PCA halts with NegativeArraySizeException


#1

Hi, I have a single Ubuntu 16.04 system with plenty of ram, with Spark in standalone mode. I am able to perform PCA on single WGS GVCF files but am running into issues when I tried to combine all chromosomes and then run PCA. I’ve attempted to figure out limit but I was wondering what I can do to avoid the error seen below:

Python 2.7.12 (default, Nov 19 2016, 06:48:10)
Type "copyright", "credits" or "license" for more information.

IPython 5.0.0 -- An enhanced Interactive Python.
?         -> Introduction and overview of IPython's features.
%quickref -> Quick reference.
help      -> Python's own help system.
object?   -> Details about 'object', use 'object??' for extra details.

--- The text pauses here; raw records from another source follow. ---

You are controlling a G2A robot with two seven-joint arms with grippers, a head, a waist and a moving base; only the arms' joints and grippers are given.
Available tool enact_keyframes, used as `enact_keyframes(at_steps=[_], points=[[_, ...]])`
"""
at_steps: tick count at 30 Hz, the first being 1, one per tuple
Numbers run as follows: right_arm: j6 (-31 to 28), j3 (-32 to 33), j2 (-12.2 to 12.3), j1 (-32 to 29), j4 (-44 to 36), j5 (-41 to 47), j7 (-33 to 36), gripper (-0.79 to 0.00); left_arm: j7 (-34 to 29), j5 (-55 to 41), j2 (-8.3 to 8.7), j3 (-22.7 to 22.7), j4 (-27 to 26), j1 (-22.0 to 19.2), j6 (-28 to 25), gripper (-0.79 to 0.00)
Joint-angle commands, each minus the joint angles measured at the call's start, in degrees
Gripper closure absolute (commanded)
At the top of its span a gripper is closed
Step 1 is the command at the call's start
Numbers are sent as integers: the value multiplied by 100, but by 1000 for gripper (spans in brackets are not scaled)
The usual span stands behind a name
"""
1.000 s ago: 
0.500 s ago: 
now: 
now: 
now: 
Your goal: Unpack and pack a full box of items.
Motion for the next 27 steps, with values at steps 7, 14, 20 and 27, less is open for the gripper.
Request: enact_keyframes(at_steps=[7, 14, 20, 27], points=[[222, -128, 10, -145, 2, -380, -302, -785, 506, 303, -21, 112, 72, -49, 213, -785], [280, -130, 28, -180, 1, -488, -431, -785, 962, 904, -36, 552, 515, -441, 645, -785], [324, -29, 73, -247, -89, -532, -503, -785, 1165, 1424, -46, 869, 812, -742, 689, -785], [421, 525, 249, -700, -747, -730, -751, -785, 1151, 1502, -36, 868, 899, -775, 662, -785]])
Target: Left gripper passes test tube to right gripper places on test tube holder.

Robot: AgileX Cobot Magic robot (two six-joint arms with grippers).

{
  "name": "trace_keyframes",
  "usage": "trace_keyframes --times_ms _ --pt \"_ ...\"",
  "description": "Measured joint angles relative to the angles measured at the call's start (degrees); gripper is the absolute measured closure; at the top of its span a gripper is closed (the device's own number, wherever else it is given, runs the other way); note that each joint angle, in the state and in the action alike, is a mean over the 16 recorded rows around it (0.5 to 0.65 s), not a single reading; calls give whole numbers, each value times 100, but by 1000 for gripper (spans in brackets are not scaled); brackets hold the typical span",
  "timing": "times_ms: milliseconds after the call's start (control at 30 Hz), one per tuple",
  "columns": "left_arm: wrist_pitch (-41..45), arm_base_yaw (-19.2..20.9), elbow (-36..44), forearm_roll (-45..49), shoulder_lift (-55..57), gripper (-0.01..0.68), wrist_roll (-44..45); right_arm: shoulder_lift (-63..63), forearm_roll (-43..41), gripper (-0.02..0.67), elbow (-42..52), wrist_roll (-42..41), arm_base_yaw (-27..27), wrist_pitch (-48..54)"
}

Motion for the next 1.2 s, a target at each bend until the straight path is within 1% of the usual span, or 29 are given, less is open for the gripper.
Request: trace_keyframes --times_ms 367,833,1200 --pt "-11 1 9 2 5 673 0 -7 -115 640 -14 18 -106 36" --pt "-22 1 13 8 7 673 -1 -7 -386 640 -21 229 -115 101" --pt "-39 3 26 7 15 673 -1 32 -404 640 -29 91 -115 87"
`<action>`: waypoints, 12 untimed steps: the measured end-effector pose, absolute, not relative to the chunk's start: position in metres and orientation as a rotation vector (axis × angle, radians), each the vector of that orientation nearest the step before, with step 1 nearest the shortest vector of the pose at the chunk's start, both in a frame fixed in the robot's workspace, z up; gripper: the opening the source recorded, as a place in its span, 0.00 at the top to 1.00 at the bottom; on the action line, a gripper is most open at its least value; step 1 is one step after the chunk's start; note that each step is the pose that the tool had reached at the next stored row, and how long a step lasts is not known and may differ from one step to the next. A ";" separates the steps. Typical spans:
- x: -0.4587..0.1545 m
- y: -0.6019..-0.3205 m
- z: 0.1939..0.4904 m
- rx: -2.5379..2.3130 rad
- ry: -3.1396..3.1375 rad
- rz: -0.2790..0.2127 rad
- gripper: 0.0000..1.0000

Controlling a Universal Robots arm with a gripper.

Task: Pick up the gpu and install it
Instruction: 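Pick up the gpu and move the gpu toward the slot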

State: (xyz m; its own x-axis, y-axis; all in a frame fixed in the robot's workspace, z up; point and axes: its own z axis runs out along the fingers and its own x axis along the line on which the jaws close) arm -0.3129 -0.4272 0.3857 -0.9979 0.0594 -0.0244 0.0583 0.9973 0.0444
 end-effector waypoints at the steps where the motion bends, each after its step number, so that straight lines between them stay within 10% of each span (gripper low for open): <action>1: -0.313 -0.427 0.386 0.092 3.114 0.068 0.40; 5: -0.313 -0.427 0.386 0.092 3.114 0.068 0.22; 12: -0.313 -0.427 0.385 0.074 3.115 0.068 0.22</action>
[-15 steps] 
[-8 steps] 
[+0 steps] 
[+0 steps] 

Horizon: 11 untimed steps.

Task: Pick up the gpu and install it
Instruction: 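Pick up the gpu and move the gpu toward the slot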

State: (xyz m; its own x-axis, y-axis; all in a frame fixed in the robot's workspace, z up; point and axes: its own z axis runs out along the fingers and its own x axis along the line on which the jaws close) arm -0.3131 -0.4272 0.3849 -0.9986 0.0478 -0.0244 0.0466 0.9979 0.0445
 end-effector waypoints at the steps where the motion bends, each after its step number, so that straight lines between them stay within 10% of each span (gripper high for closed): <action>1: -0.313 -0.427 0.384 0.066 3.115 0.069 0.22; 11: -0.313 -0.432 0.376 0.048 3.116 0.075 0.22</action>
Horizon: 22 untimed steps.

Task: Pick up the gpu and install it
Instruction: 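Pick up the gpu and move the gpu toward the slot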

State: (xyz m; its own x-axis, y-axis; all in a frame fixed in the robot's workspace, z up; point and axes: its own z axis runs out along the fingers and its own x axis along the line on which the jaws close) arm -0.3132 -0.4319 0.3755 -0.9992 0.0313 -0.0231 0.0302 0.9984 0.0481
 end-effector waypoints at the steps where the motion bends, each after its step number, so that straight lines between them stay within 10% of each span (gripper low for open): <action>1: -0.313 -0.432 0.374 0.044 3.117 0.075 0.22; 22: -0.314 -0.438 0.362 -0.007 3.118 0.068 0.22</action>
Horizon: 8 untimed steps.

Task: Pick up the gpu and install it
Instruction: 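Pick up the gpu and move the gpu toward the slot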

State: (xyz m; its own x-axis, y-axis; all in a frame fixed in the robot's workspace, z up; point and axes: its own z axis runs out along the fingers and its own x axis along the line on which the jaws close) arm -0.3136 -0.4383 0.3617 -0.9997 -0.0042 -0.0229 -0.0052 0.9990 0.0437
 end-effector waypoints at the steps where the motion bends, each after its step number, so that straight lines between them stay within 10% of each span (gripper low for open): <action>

In [1]: from hail import *

In [2]: hc = HailContext(tmp_dir='/mnt/adsp/results/VCF/test_tileDB/1023_samples/ready/tmp')
Using Spark's default log4j profile: org/apache/spark/log4j-defaults.properties
Setting default log level to "WARN".
To adjust logging level use sc.setLogLevel(newLevel). For SparkR, use setLogLevel(newLevel).
Running on Apache Spark version 2.1.0
SparkUI available at http://10.10.5.50:4040
Welcome to
     __  __     <>__
    / /_/ /__  __/ /
   / __  / _ `/ / /
  /_/ /_/\_,_/_/_/   version 0.1-d506d25

In [3]: vds1 = hc.read("pre-qc.section????.vds")
[Stage 0:=====================>                              (509 + 686) / 1247]SLF4J: Failed to load class "org.slf4j.impl.StaticLoggerBinder".
SLF4J: Defaulting to no-operation (NOP) logger implementation
SLF4J: See http://www.slf4j.org/codes.html#StaticLoggerBinder for further details.
[Stage 2:=========>                                          (221 + 982) / 1247]2017-10-17 17:48:14 Hail: INFO: Using sample and global annotations from file:/mnt/adsp/results/VCF/test_tileDB/otto-flagged/pre-qc.section1319.vds
[Stage 6:===================================================>(1564 + 24) / 1588]2017-10-17 17:48:24 Hail: INFO: Coerced sorted dataset

In [4]: pca = vds1.pca('sa.pca', k=5, eigenvalues='global.eigen')
2017-10-17 17:48:42 Hail: INFO: Running PCA with 5 components...
[Stage 7:==================================================> (1554 + 34) / 1588]---------------------------------------------------------------------------
FatalError                                Traceback (most recent call last)
<ipython-input-4-7e9abc7e215f> in <module>()
----> 1 pca = vds1.pca('sa.pca', k=5, eigenvalues='global.eigen')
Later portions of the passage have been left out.